Instructions to follow: What is needed is an exact reproduction of the listing, without its pictures.

Given data:
=== Begin Enclosure ===
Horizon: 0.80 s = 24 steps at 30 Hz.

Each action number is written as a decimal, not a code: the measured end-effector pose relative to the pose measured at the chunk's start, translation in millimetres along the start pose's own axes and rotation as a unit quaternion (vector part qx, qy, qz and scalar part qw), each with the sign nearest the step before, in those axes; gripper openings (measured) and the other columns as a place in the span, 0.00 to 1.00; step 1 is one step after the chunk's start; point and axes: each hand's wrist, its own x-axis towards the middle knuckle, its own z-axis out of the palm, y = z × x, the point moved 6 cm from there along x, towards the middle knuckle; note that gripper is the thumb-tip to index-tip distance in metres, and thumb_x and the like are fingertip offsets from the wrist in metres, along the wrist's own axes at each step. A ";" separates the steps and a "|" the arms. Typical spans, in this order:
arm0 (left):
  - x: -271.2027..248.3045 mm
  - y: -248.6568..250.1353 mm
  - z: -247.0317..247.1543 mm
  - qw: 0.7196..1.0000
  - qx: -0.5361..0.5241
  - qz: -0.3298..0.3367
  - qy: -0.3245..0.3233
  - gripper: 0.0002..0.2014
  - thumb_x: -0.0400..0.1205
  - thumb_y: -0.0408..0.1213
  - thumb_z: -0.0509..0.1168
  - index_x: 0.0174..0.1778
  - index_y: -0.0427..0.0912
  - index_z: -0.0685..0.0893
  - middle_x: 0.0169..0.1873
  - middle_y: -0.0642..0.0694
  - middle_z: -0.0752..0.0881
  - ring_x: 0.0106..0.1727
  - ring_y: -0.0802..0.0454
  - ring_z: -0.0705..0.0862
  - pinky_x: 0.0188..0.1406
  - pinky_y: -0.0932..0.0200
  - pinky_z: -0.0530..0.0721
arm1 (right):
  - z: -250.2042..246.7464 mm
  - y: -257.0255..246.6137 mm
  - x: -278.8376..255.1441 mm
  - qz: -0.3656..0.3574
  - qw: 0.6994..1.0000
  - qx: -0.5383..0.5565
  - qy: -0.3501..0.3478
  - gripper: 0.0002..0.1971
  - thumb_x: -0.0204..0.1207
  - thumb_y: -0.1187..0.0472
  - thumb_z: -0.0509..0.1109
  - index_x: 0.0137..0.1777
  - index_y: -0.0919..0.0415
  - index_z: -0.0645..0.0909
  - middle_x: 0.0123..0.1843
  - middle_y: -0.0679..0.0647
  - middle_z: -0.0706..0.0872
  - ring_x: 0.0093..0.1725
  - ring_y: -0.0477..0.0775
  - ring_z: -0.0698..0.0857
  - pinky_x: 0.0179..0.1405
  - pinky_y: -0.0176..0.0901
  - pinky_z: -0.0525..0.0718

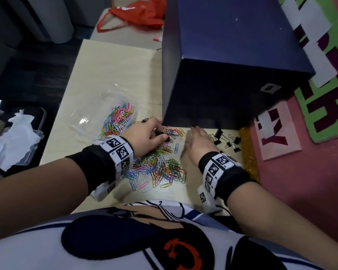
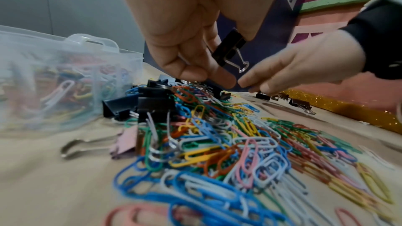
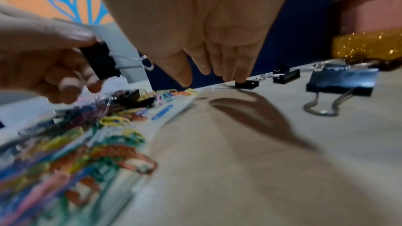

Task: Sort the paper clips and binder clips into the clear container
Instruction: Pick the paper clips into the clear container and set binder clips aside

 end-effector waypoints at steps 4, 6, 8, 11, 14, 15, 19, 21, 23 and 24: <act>0.6 -2.4 1.7 1.000 -0.004 -0.018 -0.012 0.12 0.83 0.53 0.60 0.55 0.51 0.76 0.32 0.51 0.88 0.39 0.52 0.85 0.39 0.57 0.80 | 20.4 -4.3 -12.3 -0.027 0.992 -0.092 -0.079 0.36 0.79 0.67 0.56 0.85 0.54 0.48 0.87 0.47 0.43 0.85 0.55 0.51 0.83 0.48 0.49; 1.5 2.2 4.2 0.999 -0.013 -0.027 -0.024 0.11 0.84 0.53 0.58 0.53 0.52 0.75 0.28 0.51 0.88 0.37 0.56 0.86 0.34 0.61 0.78 | 25.8 -12.5 -24.2 -0.067 0.991 -0.101 -0.059 0.35 0.78 0.66 0.59 0.84 0.53 0.53 0.87 0.47 0.48 0.84 0.55 0.55 0.82 0.47 0.53; 4.1 10.4 6.8 0.999 -0.021 -0.030 -0.029 0.12 0.84 0.53 0.58 0.53 0.49 0.76 0.28 0.49 0.89 0.36 0.56 0.88 0.35 0.61 0.79 | 29.8 -17.8 -35.8 -0.118 0.989 -0.081 -0.045 0.31 0.77 0.69 0.60 0.81 0.54 0.64 0.85 0.49 0.58 0.80 0.55 0.63 0.79 0.43 0.62; 11.0 22.9 13.8 0.997 -0.057 -0.033 -0.042 0.14 0.85 0.52 0.58 0.55 0.45 0.78 0.31 0.47 0.90 0.33 0.57 0.89 0.39 0.57 0.86 | 18.8 -16.4 -44.7 -0.122 0.992 -0.035 -0.017 0.24 0.78 0.69 0.58 0.73 0.54 0.74 0.77 0.52 0.70 0.72 0.58 0.74 0.69 0.42 0.73; 15.5 39.6 26.4 0.987 -0.124 -0.017 -0.103 0.21 0.85 0.51 0.57 0.69 0.44 0.75 0.45 0.48 0.90 0.39 0.59 0.89 0.49 0.53 0.89 | -1.6 -3.2 -43.6 -0.026 0.999 0.010 0.029 0.20 0.81 0.62 0.60 0.73 0.56 0.73 0.72 0.58 0.73 0.67 0.61 0.78 0.64 0.47 0.77; 15.7 45.1 29.8 0.984 -0.125 -0.008 -0.125 0.24 0.85 0.51 0.58 0.75 0.45 0.70 0.50 0.48 0.88 0.43 0.57 0.88 0.54 0.52 0.87 | -3.3 2.0 -43.4 0.014 1.000 0.007 0.017 0.21 0.80 0.61 0.62 0.74 0.57 0.70 0.72 0.59 0.71 0.67 0.62 0.78 0.64 0.49 0.77; 11.9 53.3 29.8 0.989 -0.032 0.033 -0.140 0.26 0.84 0.46 0.62 0.78 0.49 0.68 0.57 0.50 0.87 0.56 0.53 0.85 0.61 0.59 0.80 | 8.9 11.6 -50.0 0.093 0.990 -0.036 -0.095 0.32 0.73 0.56 0.73 0.74 0.59 0.64 0.69 0.61 0.69 0.67 0.64 0.77 0.61 0.52 0.79; 6.6 47.6 26.0 0.990 -0.022 0.027 -0.136 0.21 0.81 0.42 0.65 0.72 0.48 0.77 0.51 0.52 0.88 0.56 0.54 0.85 0.62 0.60 0.80 | 18.5 10.2 -55.9 0.105 0.982 -0.070 -0.143 0.40 0.67 0.51 0.79 0.74 0.59 0.62 0.68 0.61 0.69 0.68 0.65 0.77 0.62 0.54 0.81; -2.5 38.4 23.0 0.990 -0.013 0.014 -0.137 0.17 0.79 0.39 0.67 0.65 0.48 0.82 0.47 0.54 0.88 0.51 0.56 0.85 0.55 0.64 0.81 | 26.6 5.7 -59.4 0.107 0.977 -0.095 -0.161 0.42 0.65 0.53 0.80 0.74 0.58 0.60 0.68 0.61 0.68 0.67 0.67 0.77 0.62 0.57 0.81; -7.6 32.8 22.3 0.990 -0.006 0.009 -0.139 0.15 0.78 0.38 0.68 0.62 0.48 0.83 0.44 0.54 0.88 0.46 0.57 0.85 0.48 0.66 0.82 | 30.2 2.4 -60.0 0.107 0.976 -0.095 -0.162 0.41 0.66 0.57 0.80 0.74 0.57 0.59 0.68 0.61 0.68 0.66 0.67 0.77 0.60 0.55 0.81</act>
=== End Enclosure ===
Solution below:
Horizon: 0.80 s = 24 steps at 30 Hz.

Each action number is written as a decimal, not a code: the measured end-effector pose relative to the pose measured at the chunk's start, translation in millimetres along the start pose's own axes and rotation as a unit quaternion (vector part qx, qy, qz and scalar part qw), each with the sign nearest the step before, in those axes; gripper openings (measured) and the other columns as a place in the span, 0.00 to 1.00; step 1 is one step after the chunk's start; point and axes: each hand's wrist, its own x-axis towards the middle knuckle, its own z-axis out of the palm, y = z × x, the point moved 6 cm from there along x, towards the middle knuckle; note that gripper is the thumb-tip to index-tip distance in metres, and thumb_x and the like are fingertip offsets from the wrist in metres, along the wrist's own axes at each step. A ";" separates the steps and a "|" the arms. Typical spans, in this order:
arm0 (left):
  - x: -271.2027..248.3045 mm
  - y: -248.6568..250.1353 mm
  - z: -247.0317..247.1543 mm
  - qw: 0.7196..1.0000
  - qx: -0.5361..0.5241
  - qz: -0.3298..0.3367
  - qy: -0.3245..0.3233
  - gripper: 0.0002..0.2014
  - thumb_x: -0.0400..0.1205
  - thumb_y: -0.0408..0.1213
  - thumb_z: -0.0509..0.1168
  - index_x: 0.0174..0.1778
  - index_y: -0.0427..0.0912
  - index_z: -0.0685..0.0893
  - middle_x: 0.0169..0.1873
  - middle_y: -0.0642..0.0694
  - middle_z: -0.0752..0.0881
  - ring_x: 0.0106..0.1727
  - ring_y: -0.0802..0.0454
  - ring_z: -0.0705..0.0862
  - pinky_x: 0.0188..0.1406
  - pinky_y: -0.0932..0.0200
  - pinky_z: -0.0530..0.0721
arm1 (right):
  - z: -250.2042..246.7464 mm
  - y: -257.0255..246.6137 mm
  - x: -278.8376..255.1441 mm
  - qz: -0.3656..0.3574
  - qw: 0.6994..1.0000
  - qx: -0.5383..0.5565
  - qy: -0.3501..0.3478
  - gripper: 0.0002..0.1971
  - thumb_x: -0.0204..0.1207
  - thumb_y: -0.1187..0.0472
  - thumb_z: -0.0509..0.1109
  - index_x: 0.0137..0.1777
  - index_y: -0.0919..0.0415
  - index_z: -0.0645..0.0909
  - middle_x: 0.0123..0.1843
  - middle_y: -0.0679..0.0647
  - middle_z: -0.0706..0.0872
  - ring_x: 0.0093..0.1725
  - ring_y: -0.0477..0.0775
  - ring_z: -0.0698..0.0857
  - pinky_x: 0.0179..0.1405
  - pinky_y: -0.0176..0.0901
  - pinky_z: -0.0525..0.0718


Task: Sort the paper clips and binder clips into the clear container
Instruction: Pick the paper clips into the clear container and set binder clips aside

 end-effector waypoints at steps 4, 6, 8, 11, 14, 15, 19, 21, 23 and 24: <act>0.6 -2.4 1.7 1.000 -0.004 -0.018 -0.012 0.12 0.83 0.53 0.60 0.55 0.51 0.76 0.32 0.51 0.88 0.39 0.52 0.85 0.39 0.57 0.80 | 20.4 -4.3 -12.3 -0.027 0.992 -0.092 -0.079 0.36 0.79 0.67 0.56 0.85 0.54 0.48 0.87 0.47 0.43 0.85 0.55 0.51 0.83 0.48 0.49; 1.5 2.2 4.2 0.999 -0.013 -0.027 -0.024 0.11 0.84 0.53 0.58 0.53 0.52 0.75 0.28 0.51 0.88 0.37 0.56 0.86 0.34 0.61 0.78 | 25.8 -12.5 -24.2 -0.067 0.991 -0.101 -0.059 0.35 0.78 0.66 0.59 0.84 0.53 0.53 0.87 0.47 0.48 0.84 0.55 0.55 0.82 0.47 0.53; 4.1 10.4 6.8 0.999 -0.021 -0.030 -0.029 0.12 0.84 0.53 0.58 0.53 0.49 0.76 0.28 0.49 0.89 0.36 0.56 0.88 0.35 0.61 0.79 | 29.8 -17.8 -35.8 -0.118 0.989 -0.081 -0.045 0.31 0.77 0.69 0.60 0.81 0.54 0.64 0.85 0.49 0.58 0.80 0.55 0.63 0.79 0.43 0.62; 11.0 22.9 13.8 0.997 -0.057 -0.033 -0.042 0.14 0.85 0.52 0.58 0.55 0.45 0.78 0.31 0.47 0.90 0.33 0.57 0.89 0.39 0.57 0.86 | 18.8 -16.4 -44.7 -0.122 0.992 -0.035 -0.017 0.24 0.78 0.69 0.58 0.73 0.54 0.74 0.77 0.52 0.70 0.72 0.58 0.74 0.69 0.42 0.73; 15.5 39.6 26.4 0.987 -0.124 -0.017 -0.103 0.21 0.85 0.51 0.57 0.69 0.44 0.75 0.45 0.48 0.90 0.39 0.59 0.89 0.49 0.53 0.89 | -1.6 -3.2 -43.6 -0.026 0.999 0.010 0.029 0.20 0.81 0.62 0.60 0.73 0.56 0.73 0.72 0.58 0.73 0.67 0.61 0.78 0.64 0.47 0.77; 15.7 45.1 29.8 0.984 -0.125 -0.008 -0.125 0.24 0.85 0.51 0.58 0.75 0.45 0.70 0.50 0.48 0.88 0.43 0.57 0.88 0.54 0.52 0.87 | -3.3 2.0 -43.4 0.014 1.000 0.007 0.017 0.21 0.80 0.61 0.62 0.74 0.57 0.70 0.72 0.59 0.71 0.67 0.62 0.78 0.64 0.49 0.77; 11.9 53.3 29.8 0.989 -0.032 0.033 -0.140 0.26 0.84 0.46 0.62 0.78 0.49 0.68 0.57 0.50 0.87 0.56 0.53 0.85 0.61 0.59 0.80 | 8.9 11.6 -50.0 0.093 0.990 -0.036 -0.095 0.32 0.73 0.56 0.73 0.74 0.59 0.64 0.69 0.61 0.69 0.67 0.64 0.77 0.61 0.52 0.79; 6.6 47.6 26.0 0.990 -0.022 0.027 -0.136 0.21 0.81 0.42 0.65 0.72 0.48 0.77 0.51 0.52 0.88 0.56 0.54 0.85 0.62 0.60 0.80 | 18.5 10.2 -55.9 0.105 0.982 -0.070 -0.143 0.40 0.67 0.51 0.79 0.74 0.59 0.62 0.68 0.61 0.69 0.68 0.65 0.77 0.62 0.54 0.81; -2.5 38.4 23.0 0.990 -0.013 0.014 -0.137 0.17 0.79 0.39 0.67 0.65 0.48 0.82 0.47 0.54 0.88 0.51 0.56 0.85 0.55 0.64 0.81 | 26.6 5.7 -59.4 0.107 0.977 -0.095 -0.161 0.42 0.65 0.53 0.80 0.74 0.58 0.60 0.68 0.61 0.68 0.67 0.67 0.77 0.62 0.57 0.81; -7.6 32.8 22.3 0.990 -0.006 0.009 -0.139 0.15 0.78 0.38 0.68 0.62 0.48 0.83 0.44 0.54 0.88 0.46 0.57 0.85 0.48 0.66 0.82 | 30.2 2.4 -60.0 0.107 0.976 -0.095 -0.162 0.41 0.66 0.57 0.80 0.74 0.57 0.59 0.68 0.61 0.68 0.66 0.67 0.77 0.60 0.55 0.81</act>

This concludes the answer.